The addition of pulverized coal exhibits a dual effect: it promotes combustion at lower methane concentrations by releasing volatiles, while at higher methane concentrations it suppresses combustion due to oxygen competition.
Overall, methane concentration has a more significant influence on deflagration characteristics than coal concentration, confirming that gas-phase reactions dominate the hybrid deflagration process.
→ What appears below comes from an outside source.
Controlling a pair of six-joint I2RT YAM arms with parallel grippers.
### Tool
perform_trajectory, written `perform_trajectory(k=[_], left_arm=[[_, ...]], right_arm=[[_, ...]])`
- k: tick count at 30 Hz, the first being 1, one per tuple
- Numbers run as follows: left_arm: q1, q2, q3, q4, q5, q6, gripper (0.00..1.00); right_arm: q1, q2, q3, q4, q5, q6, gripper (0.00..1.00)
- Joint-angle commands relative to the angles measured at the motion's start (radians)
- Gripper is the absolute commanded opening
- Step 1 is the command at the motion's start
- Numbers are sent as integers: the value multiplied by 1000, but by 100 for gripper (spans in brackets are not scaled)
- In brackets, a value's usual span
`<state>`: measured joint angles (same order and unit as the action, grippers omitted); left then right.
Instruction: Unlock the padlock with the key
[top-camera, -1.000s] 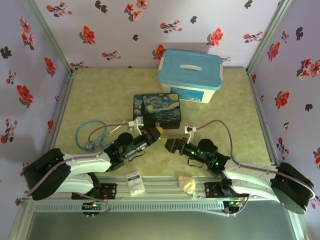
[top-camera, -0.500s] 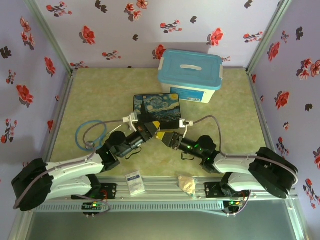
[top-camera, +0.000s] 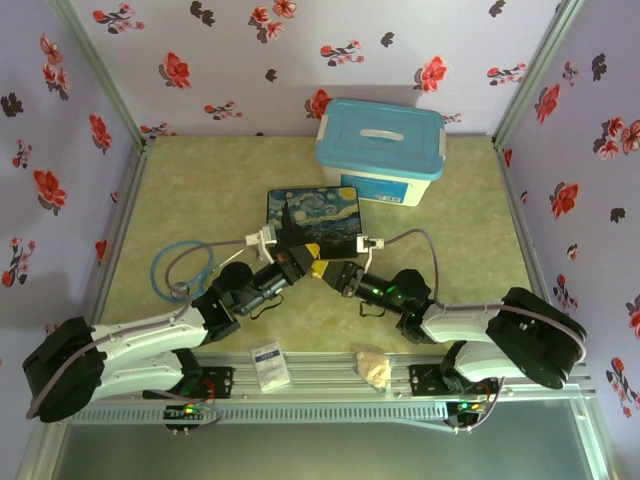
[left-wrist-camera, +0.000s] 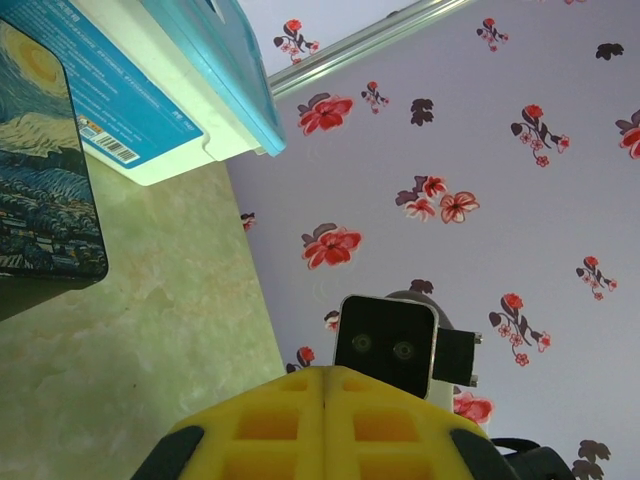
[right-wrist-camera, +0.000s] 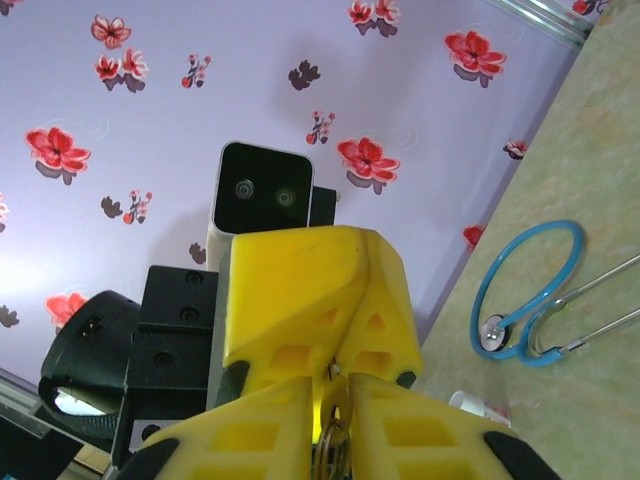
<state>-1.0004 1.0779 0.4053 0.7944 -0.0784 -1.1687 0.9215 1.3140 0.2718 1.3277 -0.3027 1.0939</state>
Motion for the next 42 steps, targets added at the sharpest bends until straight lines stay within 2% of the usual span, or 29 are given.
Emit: perform_trajectory(k=[1,2,7,9,10,12,13,17,19,21,25,27,29,34,42], left_arm=[[6,17,0,45,-21,7,0],[7,19,1,44,-20,7,0],[7,37,-3,52,-19,7,0],[7,22,-12,25,-44,12,38],[7,10,-18,3,-67,16,49],[7,-28,-22,-55,-111,40,79],[7,-56,-21,-100,-141,59,99],[7,-164,29,-380,-245,143,100],[15,-176,71,-514,-261,185,100],[26,-150,111,-613,-227,239,100],[28,-18,185,-767,-159,328,100],[30,51,201,-773,-122,367,100],[28,135,220,-757,-86,406,95],[39,303,269,-713,-39,467,92],[102,472,315,-631,-1,475,79]], right_arm=[[-3,1,21,57,4,-3,7],[-4,1,19,57,8,-2,3],[-4,-5,3,57,35,-6,0],[-6,-10,-7,57,46,-9,0],[-7,-10,-13,57,51,-9,0],[-13,-8,-23,44,64,-7,0],[-21,-8,-21,6,68,1,0],[-32,-30,-9,-191,97,-24,0],[-31,-62,11,-337,123,-51,0],[-32,-114,34,-514,164,-91,0],[-52,-254,110,-1068,410,-108,0],[-89,-296,117,-1209,454,-97,0],[-112,-332,87,-1220,447,-104,0],[-123,-359,45,-1201,431,-90,0],[-123,-376,6,-1170,413,-79,0]])
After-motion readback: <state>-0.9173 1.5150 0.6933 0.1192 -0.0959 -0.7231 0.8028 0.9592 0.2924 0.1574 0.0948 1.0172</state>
This conclusion is consistent with the flame behavior revealed by high-speed camera.
Fig. 5 Pressure evolution during methane–pulverized coal hybrid deflagration under varying methane and coal concentrations
This study systematically investigates the propagation behavior and disaster mechanisms of methane–pulverized coal hybrid deflagration through integrated high-speed imaging and multi-parameter analysis.
(1) High-speed camera enables direct visualization of flame structure evolution, revealing a multi-stage propagation process from spherical expansion to finger-like development and ultimately flame front instability, thereby establishing a visual evidence chain for deflagration.
(2) The maximum flame propagation velocity occurs at 9.5 vol% methane, reaching 35.08 m/s under the condition of 9.5 vol% methane and 50 g/m³ coal concentration.
(3) The pressure evolution is consistent with flame propagation behavior, and methane concentration plays a dominant role compared to coal concentration, indicating gas-phase controlled deflagration.
(4) High-speed camera is not only a diagnostic tool but also a critical method for accurate measurement of flame propagation parameters and mechanistic interpretation of hybrid deflagration. Its integration into safety engineering systems is essential for improving hazard prediction and explosion prevention strategies.